Nursing Diagnosis vs Medical Diagnosis
Sometimes, it is quite amazing how many terms we deal with on a day to day basis. In fact, we often marvel at the very idea as to why there many if these terms are not just associated with similar topics, but probably more so, in the world of medicine. Not only do we get to see so many types of medication for a simple illness like a runny nose, a wheezing cough, or even an upset stomach, then should you be admitted to the hospital, there are even more diagnoses that would leave you more confused. Then again, in the long run, when you fully understand the need for these terminologies to be defined, you would know when and how to use such terms in the future.
Laymen are quite verbose and effusive in using terms that make them sound knowledgeable. There are times, though, that while learning something new is a great idea, learning how to use them appropriately is even better. So let’s talk about diagnosis. What is the difference between a nursing diagnosis and a medical diagnosis?

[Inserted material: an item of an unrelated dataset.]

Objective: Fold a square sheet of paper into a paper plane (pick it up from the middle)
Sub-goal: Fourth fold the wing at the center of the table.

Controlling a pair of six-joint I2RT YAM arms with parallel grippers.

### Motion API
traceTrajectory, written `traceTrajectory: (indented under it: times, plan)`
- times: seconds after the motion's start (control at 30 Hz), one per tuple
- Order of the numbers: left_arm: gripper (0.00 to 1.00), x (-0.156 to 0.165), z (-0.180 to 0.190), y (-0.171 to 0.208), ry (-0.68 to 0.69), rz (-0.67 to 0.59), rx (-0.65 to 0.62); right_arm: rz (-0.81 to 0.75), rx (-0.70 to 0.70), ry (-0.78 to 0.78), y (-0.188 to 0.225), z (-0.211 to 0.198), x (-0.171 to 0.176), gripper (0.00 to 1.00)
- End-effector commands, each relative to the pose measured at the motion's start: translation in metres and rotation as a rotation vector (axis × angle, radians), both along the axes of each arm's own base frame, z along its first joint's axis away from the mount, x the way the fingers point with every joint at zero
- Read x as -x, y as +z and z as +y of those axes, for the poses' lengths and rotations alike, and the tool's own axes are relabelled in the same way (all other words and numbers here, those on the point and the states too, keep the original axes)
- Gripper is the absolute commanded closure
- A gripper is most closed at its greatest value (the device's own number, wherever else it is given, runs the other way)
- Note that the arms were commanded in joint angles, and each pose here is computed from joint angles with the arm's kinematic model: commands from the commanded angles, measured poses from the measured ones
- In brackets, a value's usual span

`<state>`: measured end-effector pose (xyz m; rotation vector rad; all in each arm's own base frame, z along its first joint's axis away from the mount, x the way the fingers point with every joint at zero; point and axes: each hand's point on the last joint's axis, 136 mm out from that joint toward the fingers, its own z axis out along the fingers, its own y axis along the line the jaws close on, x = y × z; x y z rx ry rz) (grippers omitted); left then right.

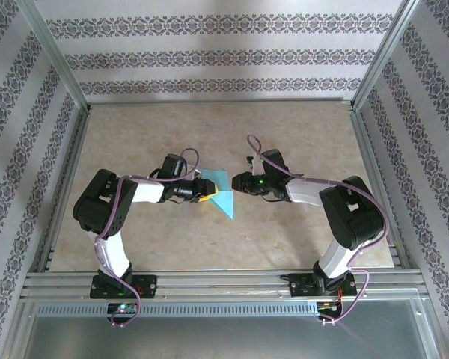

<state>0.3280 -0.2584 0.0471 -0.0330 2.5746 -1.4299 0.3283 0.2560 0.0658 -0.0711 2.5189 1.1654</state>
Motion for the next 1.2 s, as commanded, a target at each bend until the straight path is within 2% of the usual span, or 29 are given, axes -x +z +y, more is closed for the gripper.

What is nursing diagnosis?
A nursing diagnosis is a diagnosis that is based upon the response of the patient to the medical condition. This is why it is called a ‘nursing diagnosis’ because these are things that have a specific action that is related to what nurses have autonomy to take action about. Nurses treat the patient with everything that is related to human response to a specific disease. This includes anything that is a physical, mental, and spiritual type of response. Simply put, a nursing diagnosis is care focused.
What is a medical diagnosis?
A medical diagnosis, on the other hand, deals more with the medical condition. Any diagnosis or finding made by the doctor is based on the physiologic state of the patient, or his medical condition. Moreover, the diagnosis of a doctor focuses on the illness itself. As much as possible, through experience and know-how, the exact and precise clinical entity that might be the possible cause of the illness will then be tackled by the doctor, hence, giving the proper medication that would cure the illness.
With both terms properly outlined in detail above, it will be easier to differentiate how a nursing diagnosis varies from that of a nursing diagnosis. As both are professionally given and analyzed, there is no right or wrong diagnosis for each patient and his needs. Understanding where each diagnosis is more focused will help not just the patient, but his family as well, to fully comprehend how a medical diagnosis would be able to complement that of the nursing diagnosis, and vice versa. A nursing diagnosis recognizes and spots the risks and more importantly, the needs of the patient. What’s more, a nurse encompasses all types of settings, that is, a clinical setting, which would be within the hospital, and afterward, like that of the home setting when the patient is discharged from the hospital for any and all possible risks that would be considered as after effects of such an illness.
A medical diagnosis is specific in the pathology. Its focus is on the illness. Nursing diagnosis on the other hand, focuses on the patient and his physiological and psychological response.
The doctors who make the medical diagnosis come up with such diagnosis that would treat the medical problem, while the diagnosis made by the nurses, hence a nursing diagnosis, is focused on the care for such patient, behind that illness.
Lastly, a medical diagnosis is etiology, or cause, focused, while a nursing diagnosis is care focused.